EXERCISE GOAL:
Check each line below for "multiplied" and report how many have it, nothing else.

INFORMATION SUPPLIED:
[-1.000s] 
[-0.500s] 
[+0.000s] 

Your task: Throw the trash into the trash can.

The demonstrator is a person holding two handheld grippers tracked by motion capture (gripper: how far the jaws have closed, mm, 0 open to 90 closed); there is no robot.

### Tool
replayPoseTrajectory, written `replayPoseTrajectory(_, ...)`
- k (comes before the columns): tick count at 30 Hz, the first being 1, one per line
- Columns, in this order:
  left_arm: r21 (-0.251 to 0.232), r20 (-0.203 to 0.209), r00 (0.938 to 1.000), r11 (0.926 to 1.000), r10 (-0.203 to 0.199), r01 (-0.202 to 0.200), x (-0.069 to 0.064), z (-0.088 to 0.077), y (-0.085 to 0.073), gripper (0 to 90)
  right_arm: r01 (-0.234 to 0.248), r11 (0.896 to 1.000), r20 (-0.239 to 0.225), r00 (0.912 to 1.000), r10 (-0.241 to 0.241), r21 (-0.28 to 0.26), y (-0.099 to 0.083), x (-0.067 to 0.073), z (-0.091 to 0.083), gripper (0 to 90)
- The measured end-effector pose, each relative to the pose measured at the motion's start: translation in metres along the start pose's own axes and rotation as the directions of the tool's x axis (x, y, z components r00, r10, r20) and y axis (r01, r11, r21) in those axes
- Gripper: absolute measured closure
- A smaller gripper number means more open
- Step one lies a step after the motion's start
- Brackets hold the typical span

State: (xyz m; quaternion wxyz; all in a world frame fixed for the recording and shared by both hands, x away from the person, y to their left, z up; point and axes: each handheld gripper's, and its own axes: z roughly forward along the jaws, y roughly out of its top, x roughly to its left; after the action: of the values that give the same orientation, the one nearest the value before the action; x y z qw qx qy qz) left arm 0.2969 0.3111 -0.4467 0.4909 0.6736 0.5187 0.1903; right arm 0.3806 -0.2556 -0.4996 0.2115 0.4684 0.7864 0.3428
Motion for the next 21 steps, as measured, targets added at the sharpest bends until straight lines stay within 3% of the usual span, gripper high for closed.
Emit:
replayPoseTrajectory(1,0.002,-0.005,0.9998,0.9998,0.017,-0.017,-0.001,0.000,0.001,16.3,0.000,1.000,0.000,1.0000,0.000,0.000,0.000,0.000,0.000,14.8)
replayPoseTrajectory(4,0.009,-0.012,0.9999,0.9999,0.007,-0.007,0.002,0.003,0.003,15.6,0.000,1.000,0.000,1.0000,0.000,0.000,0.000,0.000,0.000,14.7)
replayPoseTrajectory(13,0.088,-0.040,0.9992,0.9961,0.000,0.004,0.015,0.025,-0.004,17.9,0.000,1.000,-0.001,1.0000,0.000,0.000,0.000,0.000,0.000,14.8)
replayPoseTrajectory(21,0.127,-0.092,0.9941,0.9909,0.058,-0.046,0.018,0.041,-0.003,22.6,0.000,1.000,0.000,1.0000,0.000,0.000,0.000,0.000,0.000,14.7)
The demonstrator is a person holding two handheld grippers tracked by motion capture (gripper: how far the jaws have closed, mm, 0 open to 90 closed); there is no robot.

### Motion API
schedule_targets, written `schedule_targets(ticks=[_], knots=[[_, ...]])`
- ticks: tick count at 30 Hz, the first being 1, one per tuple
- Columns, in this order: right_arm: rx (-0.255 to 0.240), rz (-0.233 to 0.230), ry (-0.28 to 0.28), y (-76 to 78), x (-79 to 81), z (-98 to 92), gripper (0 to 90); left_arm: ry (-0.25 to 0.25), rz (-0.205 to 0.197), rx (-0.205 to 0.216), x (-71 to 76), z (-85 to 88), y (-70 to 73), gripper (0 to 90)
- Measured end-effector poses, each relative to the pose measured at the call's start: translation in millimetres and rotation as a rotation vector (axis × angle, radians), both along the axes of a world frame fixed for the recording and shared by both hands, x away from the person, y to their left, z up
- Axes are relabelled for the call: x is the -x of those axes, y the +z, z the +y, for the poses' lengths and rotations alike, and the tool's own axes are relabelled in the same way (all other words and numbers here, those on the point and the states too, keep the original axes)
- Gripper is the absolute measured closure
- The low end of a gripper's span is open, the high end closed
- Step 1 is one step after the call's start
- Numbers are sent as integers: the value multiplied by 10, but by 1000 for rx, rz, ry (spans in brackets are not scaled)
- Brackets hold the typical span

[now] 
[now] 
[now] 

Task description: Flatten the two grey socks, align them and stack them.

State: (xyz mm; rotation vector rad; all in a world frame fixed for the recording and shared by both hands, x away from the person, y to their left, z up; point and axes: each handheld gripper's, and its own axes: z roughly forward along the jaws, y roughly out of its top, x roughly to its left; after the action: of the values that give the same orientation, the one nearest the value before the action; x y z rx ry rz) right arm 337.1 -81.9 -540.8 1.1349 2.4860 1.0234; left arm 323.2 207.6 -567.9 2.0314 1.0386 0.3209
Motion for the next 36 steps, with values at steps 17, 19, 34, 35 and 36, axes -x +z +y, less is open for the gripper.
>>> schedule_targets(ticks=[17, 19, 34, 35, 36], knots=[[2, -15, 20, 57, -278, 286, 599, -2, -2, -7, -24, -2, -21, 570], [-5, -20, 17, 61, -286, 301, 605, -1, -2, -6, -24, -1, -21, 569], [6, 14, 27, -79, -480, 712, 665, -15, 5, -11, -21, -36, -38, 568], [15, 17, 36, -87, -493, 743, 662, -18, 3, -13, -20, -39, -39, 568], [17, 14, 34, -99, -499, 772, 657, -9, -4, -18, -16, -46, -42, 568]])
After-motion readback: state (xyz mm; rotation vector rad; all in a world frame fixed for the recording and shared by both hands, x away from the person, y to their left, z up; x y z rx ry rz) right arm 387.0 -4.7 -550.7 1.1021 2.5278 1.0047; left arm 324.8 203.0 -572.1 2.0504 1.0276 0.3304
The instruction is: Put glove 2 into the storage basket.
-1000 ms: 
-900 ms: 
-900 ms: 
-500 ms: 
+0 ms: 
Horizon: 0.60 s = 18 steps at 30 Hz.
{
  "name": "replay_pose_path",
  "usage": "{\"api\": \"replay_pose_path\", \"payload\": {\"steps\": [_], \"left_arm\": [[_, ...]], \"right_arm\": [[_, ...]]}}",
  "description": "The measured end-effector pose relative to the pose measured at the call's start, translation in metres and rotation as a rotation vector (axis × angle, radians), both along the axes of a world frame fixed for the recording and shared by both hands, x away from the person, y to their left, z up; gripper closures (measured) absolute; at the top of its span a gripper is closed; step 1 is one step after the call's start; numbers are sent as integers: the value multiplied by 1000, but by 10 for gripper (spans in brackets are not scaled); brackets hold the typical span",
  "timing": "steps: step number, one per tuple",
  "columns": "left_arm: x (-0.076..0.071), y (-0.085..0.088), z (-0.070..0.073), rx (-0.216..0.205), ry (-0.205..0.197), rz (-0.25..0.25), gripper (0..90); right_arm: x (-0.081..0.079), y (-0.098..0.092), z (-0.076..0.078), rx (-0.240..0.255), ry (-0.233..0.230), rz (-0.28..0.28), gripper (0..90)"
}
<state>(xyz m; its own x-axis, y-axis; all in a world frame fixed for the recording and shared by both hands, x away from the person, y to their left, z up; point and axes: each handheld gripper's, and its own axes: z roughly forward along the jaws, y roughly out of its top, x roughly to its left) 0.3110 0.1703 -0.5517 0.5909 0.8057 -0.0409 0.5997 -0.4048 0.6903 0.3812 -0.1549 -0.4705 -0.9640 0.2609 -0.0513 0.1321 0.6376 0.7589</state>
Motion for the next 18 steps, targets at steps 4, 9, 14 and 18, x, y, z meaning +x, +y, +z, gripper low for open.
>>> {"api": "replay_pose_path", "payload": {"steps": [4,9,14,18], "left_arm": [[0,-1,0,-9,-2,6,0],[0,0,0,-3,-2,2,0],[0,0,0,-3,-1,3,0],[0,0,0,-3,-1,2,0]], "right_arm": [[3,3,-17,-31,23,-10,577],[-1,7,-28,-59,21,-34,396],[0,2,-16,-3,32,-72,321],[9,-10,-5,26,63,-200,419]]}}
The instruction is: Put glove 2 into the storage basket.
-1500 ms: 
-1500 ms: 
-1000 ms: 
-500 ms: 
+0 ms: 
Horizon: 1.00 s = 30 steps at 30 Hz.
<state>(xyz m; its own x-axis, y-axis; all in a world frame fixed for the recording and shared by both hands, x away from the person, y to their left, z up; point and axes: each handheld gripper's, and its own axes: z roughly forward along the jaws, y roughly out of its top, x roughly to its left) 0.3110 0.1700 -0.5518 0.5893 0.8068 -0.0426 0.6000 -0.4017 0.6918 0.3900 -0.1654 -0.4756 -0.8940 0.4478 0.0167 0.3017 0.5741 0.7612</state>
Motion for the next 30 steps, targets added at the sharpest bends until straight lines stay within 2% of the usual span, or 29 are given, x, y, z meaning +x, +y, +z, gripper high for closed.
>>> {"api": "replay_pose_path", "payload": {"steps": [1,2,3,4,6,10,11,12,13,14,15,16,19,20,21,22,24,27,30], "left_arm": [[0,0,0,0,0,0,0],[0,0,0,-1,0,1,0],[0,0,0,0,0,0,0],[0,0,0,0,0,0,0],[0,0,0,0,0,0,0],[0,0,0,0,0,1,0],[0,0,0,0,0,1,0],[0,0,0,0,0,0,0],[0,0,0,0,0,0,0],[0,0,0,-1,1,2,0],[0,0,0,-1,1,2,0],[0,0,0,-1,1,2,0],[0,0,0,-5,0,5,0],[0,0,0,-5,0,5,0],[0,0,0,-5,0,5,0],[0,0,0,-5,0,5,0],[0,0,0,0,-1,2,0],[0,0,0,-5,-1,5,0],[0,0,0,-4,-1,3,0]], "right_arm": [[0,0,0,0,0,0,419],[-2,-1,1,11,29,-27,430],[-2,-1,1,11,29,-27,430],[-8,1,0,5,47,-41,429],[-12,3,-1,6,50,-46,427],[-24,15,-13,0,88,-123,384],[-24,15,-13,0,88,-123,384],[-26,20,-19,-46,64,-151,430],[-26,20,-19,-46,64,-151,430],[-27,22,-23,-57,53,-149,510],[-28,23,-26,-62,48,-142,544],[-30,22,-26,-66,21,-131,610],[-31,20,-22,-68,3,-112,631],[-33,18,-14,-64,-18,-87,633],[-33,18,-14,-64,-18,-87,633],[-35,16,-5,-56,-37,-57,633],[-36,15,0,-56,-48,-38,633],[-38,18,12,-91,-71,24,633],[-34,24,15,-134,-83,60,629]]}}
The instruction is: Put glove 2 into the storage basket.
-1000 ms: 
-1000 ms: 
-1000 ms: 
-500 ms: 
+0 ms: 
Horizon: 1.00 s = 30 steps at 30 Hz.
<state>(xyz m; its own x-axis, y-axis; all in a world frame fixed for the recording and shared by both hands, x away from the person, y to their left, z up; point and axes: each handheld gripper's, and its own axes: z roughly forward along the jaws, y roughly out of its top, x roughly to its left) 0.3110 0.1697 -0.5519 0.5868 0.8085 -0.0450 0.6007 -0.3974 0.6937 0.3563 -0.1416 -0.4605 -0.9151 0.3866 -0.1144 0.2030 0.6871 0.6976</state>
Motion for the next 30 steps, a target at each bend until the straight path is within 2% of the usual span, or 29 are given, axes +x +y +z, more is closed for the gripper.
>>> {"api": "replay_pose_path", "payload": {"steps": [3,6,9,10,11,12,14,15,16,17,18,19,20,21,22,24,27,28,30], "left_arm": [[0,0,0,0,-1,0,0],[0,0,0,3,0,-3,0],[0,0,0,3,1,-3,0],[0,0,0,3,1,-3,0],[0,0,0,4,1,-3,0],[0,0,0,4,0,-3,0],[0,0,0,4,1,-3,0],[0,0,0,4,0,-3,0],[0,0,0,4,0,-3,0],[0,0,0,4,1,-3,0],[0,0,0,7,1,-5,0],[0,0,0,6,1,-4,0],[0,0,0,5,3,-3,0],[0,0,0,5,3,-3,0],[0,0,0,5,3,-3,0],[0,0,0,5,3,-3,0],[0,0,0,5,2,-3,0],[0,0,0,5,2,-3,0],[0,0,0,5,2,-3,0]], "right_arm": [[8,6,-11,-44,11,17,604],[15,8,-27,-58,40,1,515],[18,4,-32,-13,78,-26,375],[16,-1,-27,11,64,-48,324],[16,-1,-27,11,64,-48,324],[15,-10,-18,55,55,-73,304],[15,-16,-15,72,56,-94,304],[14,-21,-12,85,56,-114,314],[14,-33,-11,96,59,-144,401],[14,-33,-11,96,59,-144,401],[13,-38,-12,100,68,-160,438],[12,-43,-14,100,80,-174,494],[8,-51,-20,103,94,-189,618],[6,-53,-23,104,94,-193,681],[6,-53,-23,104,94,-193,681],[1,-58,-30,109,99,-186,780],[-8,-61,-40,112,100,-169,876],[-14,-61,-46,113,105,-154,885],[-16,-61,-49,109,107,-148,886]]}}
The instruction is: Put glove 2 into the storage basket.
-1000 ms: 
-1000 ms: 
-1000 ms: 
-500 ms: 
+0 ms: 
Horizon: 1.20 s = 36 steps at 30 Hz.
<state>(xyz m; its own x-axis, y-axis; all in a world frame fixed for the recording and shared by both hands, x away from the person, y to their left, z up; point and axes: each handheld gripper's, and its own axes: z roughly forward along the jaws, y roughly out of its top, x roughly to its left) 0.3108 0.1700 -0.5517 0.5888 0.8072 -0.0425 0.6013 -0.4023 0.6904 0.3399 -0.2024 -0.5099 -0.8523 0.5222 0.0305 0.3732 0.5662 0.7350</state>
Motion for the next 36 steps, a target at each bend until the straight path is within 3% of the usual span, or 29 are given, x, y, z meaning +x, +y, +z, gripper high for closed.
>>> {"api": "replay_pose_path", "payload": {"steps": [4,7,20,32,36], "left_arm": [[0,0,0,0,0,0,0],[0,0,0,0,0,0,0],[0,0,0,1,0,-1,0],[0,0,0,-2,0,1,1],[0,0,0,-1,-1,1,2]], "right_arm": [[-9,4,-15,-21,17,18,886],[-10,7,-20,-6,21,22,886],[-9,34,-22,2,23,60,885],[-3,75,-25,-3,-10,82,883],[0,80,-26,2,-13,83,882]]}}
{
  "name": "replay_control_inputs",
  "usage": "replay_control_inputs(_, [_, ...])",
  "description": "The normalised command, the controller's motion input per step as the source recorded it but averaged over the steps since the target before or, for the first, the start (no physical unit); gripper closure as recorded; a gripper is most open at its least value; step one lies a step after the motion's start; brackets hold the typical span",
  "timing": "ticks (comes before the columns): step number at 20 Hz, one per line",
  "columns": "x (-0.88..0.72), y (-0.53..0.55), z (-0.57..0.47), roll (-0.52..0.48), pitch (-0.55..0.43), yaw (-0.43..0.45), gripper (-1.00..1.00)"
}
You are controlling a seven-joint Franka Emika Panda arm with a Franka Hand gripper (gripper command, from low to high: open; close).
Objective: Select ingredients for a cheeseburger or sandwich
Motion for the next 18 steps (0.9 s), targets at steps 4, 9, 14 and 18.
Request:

EXERCISE SOLUTION:
2